The charity will use the money to provide refugees with food and shelter, and to establish medical clinics for displaced families. The fund began inviting investors to donate their distributions in mid-March, but Ms. Green could not provide the number of investors who have taken fund managers up on their offer.
In the past four years, fund investors have contributed $775,000 to support Mercy Corps' humanitarian efforts in 30 countries, including the rebuilding of postwar Afghanistan, she said.
Mercy Corps estimates that a $500 contribution would provide medicine for 300 Iraqi children and that a $2,750 contribution would buy a 10,000-liter bladder bottle that could store water for 333 persons.

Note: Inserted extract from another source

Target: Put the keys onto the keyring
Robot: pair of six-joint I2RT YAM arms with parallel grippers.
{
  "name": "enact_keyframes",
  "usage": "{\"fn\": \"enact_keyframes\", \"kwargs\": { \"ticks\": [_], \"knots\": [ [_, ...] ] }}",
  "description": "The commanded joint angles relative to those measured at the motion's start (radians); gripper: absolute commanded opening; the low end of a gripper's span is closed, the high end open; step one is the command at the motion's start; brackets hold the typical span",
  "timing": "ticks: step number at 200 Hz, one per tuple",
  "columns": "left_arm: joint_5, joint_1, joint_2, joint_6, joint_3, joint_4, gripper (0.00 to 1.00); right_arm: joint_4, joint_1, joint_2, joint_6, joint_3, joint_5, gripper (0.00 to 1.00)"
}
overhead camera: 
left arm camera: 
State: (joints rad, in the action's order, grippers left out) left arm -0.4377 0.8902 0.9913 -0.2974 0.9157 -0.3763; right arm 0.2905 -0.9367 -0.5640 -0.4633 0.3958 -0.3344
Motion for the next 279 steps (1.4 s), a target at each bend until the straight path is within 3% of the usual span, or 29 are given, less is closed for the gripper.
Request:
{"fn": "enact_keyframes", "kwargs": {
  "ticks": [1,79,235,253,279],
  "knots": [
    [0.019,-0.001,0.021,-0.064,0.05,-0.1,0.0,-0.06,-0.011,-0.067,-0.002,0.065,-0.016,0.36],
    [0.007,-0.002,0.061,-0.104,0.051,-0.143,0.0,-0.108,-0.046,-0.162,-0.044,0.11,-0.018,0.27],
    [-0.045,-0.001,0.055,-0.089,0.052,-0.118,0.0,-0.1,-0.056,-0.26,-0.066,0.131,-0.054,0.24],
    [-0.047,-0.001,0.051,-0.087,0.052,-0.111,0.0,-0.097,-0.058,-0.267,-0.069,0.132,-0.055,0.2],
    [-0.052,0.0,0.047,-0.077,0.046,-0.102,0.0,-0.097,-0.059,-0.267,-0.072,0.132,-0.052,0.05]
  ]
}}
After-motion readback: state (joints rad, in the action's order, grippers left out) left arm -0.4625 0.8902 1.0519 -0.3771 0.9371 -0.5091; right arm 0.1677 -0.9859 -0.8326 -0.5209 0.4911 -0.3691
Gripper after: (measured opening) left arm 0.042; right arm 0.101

The year-to-date return on the Pax World Balance Fund was 1.23 percent through Thursday, according to mutual fund tracker Lipper Inc. The fund and 154 other socially responsible funds Lipper tracks have averaged a 1.03 percent year-to-date return.
In most cases, socially responsible mutual funds such as Pax avoid investing in defense or tobacco companies. In other cases, the funds invest in companies deemed socially unacceptable, then investors attempt to use their voices as shareholders to change the companies.
The Calvert Foundation in Bethesda has given people three ways to donate to the reconstruction of Iraq. The Calvert Group, a mutual fund company that manages more than $8.5 billion in socially responsible funds, provides the foundation with office space and legal support.
People can make a donation through the foundation to InterAction, a coalition of more than 160 relief organizations. The foundation does not keep any portion of the donations for itself, absorbing all administrative costs.
People can also contribute to the foundation's "donor-advised funds" and designate the money to go toward relief efforts in Iraq.
The foundation has also introduced the Middle East Microcredit Giftshare, which allows donors to contribute to a pool of money that will be used to make small, high-risk loans to small-business owners in Iraq.
"If you are a street vendor or other small-business owner in Iraq, getting credit is the first step toward economic recovery," said Shari Berenbach, executive director of the Calvert Foundation.
The foundation does not know how many people have invested in the funds because it introduced them in the past few weeks, she said.
Using socially responsible investing to help rebuild Iraq makes sense for investors, said Kathryn Barland, senior research analyst for Lipper. "There will almost certainly be tax advantages for the individual investors who take part in this sort of thing," she said.
For example, the straight donations available through the foundation are tax-deductible.
Tim Smith, president of the Social Investment Forum, a nonprofit membership organization that promotes socially conscious investing, said he is not aware of other mutual funds that have given people an opportunity to support the rebuilding of Iraq.
Pax World Funds and the Calvert Foundation have set an example that other funds could follow, he said.
"A lot of people want to express their philanthropy, but they generally don't think to go through mutual funds to do it," Mr. Smith said.